*Prompt:* For the listing below, report all lines that hold the word "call".

'''

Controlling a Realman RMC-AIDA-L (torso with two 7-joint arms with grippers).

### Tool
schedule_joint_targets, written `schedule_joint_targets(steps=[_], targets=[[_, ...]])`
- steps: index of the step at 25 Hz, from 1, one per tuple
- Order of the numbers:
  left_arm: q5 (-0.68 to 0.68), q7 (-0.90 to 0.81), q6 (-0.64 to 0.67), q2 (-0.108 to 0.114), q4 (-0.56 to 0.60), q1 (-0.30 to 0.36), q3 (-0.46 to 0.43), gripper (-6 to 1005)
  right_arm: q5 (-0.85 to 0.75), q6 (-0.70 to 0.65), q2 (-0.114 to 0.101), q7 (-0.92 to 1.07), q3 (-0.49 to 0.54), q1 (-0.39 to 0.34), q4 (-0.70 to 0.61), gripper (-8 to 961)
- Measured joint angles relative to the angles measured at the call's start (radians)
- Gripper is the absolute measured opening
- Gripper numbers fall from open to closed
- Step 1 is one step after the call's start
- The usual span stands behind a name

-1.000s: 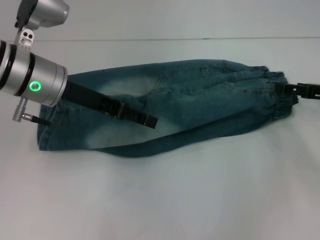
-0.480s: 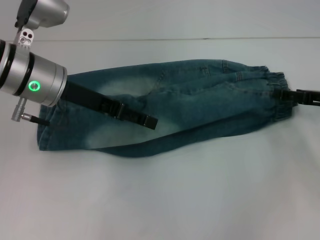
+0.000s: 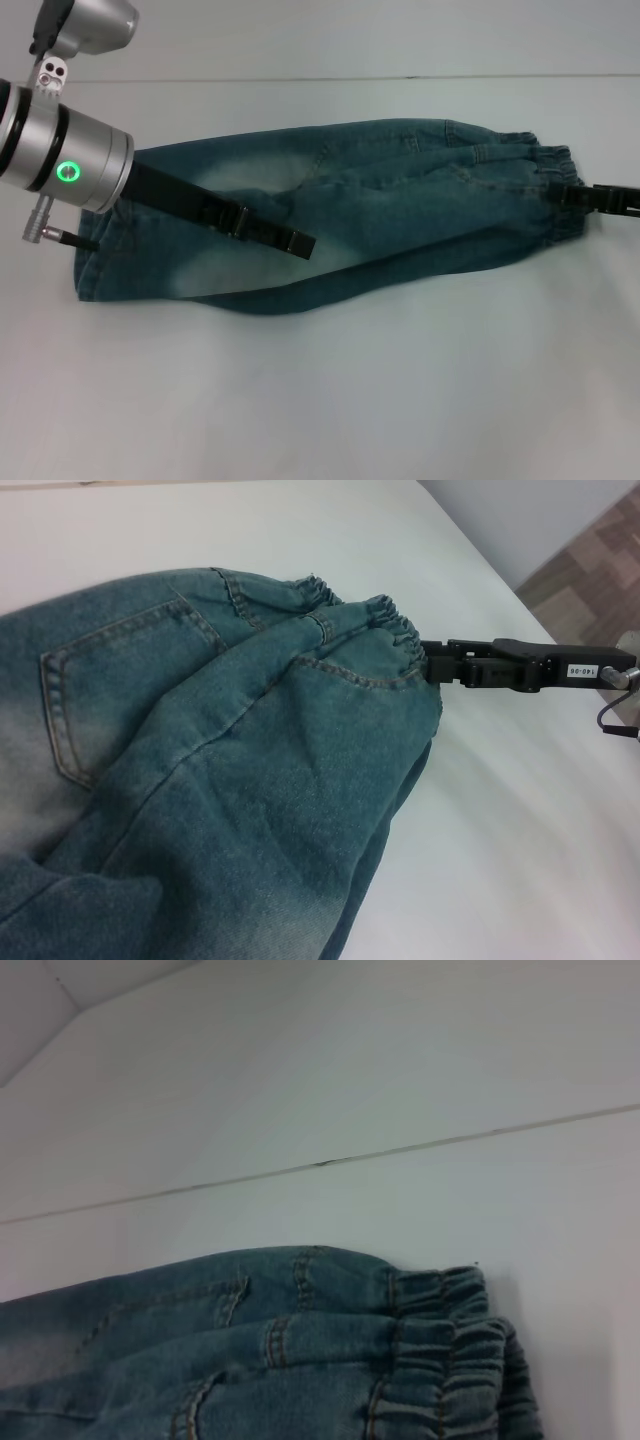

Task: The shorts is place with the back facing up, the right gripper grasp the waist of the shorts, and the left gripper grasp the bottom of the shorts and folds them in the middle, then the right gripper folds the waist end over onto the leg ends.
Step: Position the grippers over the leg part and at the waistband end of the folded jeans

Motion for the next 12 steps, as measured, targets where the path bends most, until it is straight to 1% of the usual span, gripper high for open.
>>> schedule_joint_targets(steps=[5,12], targets=[[0.000,0.000,0.000,0.000,0.000,-0.001,0.000,825,0.001,-0.031,0.000,0.005,0.009,-0.003,-0.009,916],[0.000,0.000,0.004,0.001,0.000,-0.001,-0.002,824,0.003,-0.058,-0.006,0.006,0.054,-0.009,-0.010,917]])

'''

*Result of the exercise:*
- Measured joint angles relative to the angles measured at the call's start (radians)
- Step 1 is one step after the call's start

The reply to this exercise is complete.